II. ConsulNet's Motion

ConsulNet seeks to exclude those portions of Gering's testimony a) identifying over one million dollars in "business expenses" that Gering says should be deducted from ConsulNet's disgorgement recovery;*fn5 b) stating that there should be certain deductions or exclusions for damages that ConsulNet's expert does not support with adequate causation evidence; c) contending that damages should be apportioned between the "front end" and "back end" of defendants' websites and individual webpages; and d) based on hearsay evidence, exclusively on conversations with David Moore, or on deposition testimony and/or other non-record evidence. ConsulNet asks this court to enter its proposed order, which ConsulNet contends would properly confine the scope of trial to issues of damages and injunctive relief.

A. Business Expense Deductions

ConsulNet contends that Gering relies upon insufficiently specific evidence of defendants' business expenses. ConsulNet further contends that defendants' claimed business expense deductions should be limited because defendants' copyright infringement was "willful."

Defendants have the burden of proving any legitimate business expenses, and they must meet that burden by a showing of "'some specificity.'" See Allen-Myland v. IBM Corp., 770 F. Supp. 1014, 1024 (E.D. Pa. 1991) (citations omitted). However, the Third Circuit has expressed a strong preference for the admissibility of expert testimony under Federal Rule of Evidence 702. See Kannankeril v. Terminix Intern., Inc., 128 F.3d 802, 806 (3d Cir. 1997) (citations omitted). "As long as an expert's scientific testimony rests upon good grounds, based on what is known, it should be tested by the adversary process - competing expert testimony and active cross-examination - rather than excluded from jurors' scrutiny for fear that they will not grasp its complexities or satisfactorily weigh its inadequacies." United States v. Mitchell, 365 F.3d 215, 244 (3d Cir. 2004) (quoting Ruiz-Troche v. Pepsi Cola Bottling Co., 161 F.3d 77, 85 (1st Cir. 1998)).

No Third Circuit case mandates that, in order to be admissible, allegations of business expense deductions must include any specific documents. In one Second Circuit case relied on by ConsulNet, despite the fact that defendant's "evidence of its costs was sorely lacking in documentation," the court actually affirmed a deduction. See Gaste v. Kaiserman, 863 F.2d 1061, 1070-71 (2d Cir. 1988) (declining to overturn a jury verdict that granted a lower reduction in costs than defendants had requested). One court has held explicitly that the burden of proving legitimate business expenses is a matter to be determined by a factfinder, not through a motion in limine. See Malletier v. Dooney & Bourke, Inc., 525 F. Supp.2d 558, 657 (S.D.N.Y. 2007).

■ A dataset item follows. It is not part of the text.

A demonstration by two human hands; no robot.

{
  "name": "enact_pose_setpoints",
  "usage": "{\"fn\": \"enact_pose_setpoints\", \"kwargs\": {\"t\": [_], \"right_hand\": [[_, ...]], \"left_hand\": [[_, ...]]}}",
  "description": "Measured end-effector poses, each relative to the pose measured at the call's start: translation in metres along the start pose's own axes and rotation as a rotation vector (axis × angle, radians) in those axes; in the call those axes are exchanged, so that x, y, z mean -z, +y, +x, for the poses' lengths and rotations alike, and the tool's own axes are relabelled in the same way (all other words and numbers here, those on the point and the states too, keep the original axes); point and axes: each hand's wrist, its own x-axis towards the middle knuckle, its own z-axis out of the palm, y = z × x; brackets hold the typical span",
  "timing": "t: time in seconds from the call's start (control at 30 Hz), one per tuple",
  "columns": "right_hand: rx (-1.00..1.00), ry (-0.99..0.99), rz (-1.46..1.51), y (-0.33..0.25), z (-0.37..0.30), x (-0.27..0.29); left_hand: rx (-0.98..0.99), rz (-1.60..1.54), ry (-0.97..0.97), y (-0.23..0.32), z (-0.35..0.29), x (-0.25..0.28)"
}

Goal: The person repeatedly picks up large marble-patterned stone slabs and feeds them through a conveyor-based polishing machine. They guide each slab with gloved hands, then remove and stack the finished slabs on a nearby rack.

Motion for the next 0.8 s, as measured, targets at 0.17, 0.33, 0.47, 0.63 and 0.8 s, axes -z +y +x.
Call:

In the instant matter, defendants' requested business expense deductions are supported by their production of a summary expense report, cancelled checks, and credit card statements, and defendants represent that these statements will be further supported by testimony at trial. And while a court's finding that a defendant's conduct was "willful" can affect statutory damages under the Copyright Act, 18 U.S.C. § 504, the jury made no finding at the liability stage that defendants' copyright infringement was "willful" or otherwise knowing, reckless, or deliberate.*fn6 See Jury Verdict Form, Docket No. 189. Thus, Gering's testimony on business expenses will not be excluded, and any deficiency in corroboration will go to the weight of the evidence at trial.

2. Causation/Relitigation

The crux of ConsulNet's argument about "relitigation" is that because each of ConsulNet's successful claims at trial necessarily incorporated causation, the issue of causation should not be raised at the trial about damages. ConsulNet identifies, and objects to, numerous instances where Gering's expert report alleges that ConsulNet's evidence does not sufficiently show a causal link between defendants' malfeasance and ConsulNet's damages. Besides the Gering report's allegations of insufficient causation, ConsulNet also objects to defendants' plans to offer other testimony at trial that ConsulNet believes attempts to retry the issue of liability.*fn7

Each of ConsulNet's successful breach of contract and tortious interference claims included, as an essential element, a finding that damage was caused to ConsulNet. These successful claims did not, however, resolve the extent of those damages.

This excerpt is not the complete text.